── Dataset extract

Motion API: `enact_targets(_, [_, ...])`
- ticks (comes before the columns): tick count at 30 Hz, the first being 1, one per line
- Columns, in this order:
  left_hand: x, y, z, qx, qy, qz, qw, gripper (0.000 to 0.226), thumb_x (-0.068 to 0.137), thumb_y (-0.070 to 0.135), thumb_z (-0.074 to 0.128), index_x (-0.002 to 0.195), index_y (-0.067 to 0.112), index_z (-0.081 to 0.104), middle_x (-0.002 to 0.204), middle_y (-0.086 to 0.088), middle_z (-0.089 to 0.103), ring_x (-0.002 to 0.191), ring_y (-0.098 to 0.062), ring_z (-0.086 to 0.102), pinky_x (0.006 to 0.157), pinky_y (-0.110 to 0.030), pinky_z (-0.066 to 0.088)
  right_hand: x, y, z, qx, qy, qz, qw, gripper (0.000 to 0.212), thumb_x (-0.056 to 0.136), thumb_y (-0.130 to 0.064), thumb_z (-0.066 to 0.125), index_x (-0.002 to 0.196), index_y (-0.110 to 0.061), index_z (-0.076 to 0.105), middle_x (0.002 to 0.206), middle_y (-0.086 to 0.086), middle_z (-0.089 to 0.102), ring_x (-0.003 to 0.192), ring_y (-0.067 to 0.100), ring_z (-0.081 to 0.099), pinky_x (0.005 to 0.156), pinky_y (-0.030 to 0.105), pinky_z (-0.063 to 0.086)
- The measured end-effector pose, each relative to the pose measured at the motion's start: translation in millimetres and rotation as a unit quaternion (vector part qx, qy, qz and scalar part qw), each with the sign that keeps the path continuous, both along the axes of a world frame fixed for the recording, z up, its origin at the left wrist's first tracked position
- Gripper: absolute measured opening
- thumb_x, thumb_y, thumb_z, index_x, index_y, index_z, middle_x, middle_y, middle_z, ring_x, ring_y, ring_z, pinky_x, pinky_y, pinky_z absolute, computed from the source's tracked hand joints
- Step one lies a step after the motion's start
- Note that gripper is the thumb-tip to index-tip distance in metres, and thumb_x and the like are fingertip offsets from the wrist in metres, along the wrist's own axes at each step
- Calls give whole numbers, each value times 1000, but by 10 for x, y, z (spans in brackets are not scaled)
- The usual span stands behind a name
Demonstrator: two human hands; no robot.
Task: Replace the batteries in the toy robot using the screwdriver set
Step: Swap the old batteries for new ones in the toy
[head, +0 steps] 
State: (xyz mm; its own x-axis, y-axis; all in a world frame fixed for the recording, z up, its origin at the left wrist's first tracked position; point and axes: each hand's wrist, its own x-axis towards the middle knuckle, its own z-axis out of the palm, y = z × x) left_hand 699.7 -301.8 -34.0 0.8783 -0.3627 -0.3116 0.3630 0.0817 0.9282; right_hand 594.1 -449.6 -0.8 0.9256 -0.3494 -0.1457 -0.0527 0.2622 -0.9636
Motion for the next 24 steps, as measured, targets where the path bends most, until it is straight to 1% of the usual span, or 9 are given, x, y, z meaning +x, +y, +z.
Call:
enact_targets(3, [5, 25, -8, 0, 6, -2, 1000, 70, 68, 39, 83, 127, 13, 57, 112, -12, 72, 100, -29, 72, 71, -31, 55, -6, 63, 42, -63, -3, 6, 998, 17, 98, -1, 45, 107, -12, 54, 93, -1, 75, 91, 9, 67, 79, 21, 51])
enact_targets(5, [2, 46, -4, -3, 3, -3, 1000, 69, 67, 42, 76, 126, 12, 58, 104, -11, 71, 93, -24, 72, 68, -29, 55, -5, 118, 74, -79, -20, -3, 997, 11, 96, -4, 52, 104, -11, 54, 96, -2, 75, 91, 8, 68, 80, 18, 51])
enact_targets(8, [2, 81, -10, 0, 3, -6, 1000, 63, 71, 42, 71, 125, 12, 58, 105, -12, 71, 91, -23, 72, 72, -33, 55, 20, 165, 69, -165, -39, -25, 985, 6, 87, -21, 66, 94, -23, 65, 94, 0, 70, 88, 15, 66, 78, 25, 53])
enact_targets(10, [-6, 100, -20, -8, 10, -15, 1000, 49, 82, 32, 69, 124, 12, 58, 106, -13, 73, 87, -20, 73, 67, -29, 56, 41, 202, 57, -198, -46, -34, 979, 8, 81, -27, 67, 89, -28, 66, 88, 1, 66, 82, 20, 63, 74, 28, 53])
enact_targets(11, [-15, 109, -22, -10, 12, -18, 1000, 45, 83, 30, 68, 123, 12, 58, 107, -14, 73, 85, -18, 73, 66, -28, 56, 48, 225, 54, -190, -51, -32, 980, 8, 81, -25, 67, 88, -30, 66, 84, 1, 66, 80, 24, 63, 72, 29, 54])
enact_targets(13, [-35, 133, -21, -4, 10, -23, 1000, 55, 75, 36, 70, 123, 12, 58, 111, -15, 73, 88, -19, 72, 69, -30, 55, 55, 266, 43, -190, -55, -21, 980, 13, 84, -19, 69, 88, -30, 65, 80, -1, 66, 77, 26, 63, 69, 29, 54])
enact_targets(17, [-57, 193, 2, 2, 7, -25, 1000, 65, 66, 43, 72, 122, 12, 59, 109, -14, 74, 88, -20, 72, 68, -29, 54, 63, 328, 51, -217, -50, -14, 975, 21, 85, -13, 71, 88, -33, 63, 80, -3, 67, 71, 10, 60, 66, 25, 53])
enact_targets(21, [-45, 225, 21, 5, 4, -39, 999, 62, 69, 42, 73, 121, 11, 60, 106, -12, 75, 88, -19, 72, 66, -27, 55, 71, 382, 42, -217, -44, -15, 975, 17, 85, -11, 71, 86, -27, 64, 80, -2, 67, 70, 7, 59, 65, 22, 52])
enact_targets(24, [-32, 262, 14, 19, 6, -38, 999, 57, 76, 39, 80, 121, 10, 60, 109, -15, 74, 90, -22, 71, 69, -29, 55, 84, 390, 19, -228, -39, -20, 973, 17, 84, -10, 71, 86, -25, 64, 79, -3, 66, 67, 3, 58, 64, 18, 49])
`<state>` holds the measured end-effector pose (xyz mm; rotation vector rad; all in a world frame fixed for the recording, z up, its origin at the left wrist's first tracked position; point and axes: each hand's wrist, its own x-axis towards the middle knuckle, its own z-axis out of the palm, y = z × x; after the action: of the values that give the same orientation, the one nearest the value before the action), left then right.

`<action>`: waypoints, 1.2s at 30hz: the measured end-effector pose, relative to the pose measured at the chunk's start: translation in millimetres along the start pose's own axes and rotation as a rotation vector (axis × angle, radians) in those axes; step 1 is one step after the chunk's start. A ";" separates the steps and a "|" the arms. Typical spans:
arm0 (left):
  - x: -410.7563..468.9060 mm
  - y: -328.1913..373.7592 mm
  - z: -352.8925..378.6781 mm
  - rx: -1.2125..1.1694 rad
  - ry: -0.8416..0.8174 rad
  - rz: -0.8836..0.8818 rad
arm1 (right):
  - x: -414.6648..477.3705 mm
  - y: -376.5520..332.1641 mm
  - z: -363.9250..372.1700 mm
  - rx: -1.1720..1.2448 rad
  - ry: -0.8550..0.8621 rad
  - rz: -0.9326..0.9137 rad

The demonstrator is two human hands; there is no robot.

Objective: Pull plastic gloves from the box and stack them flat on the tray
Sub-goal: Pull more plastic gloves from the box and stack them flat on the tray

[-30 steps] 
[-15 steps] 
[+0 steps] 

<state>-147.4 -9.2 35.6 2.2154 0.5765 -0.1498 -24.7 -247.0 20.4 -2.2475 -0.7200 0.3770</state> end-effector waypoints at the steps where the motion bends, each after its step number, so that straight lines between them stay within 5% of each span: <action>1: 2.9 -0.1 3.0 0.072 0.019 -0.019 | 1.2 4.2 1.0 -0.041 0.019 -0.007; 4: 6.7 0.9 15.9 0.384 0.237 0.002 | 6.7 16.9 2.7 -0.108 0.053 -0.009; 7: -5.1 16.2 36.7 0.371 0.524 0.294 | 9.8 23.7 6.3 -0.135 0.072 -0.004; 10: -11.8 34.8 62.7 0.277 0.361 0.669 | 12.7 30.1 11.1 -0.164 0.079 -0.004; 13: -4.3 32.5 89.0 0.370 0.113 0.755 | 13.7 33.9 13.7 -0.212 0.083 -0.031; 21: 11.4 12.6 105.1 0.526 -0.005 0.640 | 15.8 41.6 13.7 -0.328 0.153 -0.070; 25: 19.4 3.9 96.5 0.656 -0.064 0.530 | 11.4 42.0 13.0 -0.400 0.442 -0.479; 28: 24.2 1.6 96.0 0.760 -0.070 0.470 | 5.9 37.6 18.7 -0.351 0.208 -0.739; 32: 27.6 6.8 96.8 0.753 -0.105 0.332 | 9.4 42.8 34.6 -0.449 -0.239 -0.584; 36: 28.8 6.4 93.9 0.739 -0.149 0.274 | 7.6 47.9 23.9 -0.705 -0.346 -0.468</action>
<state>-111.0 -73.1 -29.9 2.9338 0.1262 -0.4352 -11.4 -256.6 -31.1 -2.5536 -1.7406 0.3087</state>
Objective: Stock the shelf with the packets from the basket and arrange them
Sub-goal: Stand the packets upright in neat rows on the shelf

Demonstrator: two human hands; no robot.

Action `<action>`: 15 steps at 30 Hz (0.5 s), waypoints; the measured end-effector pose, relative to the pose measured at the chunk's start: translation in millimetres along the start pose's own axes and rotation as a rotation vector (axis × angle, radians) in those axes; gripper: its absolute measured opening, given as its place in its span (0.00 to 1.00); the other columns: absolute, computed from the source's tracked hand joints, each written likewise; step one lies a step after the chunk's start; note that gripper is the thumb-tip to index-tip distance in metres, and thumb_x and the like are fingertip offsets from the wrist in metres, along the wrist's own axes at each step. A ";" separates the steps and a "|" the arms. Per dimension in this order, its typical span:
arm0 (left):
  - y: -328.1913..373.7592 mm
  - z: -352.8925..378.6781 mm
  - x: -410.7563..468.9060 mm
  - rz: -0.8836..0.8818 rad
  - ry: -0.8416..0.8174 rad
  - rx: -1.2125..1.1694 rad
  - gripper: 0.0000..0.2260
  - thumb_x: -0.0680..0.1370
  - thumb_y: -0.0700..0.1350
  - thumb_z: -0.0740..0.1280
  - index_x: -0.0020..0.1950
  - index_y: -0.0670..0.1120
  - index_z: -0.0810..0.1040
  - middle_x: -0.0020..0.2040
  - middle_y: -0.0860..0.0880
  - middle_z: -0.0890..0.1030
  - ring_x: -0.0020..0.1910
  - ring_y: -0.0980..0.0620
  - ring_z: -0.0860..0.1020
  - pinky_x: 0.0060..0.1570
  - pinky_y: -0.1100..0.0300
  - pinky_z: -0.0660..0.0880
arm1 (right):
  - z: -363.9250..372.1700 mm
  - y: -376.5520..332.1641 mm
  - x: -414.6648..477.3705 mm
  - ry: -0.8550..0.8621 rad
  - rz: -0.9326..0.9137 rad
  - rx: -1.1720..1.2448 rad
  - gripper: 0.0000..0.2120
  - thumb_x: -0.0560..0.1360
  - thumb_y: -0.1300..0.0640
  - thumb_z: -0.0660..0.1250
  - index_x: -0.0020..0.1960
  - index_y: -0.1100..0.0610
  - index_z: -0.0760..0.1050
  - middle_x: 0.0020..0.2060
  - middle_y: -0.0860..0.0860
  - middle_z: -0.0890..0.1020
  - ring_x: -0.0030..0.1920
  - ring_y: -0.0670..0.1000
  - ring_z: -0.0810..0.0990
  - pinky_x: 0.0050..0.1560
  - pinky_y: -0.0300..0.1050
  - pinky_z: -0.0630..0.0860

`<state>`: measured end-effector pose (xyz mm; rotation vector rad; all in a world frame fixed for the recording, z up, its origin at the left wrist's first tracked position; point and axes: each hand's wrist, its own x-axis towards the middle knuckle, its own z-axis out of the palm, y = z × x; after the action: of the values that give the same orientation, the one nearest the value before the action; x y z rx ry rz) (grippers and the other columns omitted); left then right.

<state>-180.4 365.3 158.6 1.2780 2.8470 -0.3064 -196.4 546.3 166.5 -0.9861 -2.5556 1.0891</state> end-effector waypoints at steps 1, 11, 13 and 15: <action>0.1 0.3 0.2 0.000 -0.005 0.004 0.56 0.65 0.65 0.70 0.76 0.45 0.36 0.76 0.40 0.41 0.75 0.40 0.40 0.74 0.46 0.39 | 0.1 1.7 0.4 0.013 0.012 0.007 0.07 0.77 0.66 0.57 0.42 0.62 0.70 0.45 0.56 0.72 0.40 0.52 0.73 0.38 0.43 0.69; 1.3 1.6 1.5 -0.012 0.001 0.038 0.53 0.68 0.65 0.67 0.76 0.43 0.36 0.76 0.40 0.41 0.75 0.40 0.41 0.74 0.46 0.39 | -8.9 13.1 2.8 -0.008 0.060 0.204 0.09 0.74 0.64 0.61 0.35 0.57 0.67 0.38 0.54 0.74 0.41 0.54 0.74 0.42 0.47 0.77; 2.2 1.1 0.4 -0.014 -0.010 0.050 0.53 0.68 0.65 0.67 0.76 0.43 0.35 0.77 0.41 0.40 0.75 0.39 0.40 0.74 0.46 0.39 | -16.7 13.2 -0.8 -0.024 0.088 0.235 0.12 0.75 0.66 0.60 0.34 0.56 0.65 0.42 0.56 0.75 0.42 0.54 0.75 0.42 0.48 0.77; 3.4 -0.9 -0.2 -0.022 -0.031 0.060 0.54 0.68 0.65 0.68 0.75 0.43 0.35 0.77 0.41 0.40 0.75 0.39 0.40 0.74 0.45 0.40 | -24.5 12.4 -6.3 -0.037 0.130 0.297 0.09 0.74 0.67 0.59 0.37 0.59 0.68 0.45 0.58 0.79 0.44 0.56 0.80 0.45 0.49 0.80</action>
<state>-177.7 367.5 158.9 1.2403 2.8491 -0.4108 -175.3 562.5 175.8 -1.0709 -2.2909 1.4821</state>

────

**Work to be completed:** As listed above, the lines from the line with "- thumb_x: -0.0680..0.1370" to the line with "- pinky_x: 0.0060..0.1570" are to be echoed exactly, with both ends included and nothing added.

**Answer section:**
  - thumb_x: -0.0680..0.1370
  - thumb_y: -0.0700..0.1350
  - thumb_z: -0.0740..0.1280
  - index_x: -0.0020..0.1950
  - index_y: -0.0670..0.1120
  - index_z: -0.0810..0.1040
  - middle_x: -0.0020..0.2040
  - middle_y: -0.0860..0.0880
  - middle_z: -0.0890..0.1030
  - ring_x: -0.0020..0.1910
  - ring_y: -0.0980..0.0620
  - ring_z: -0.0860..0.1020
  - pinky_x: 0.0060..0.1570

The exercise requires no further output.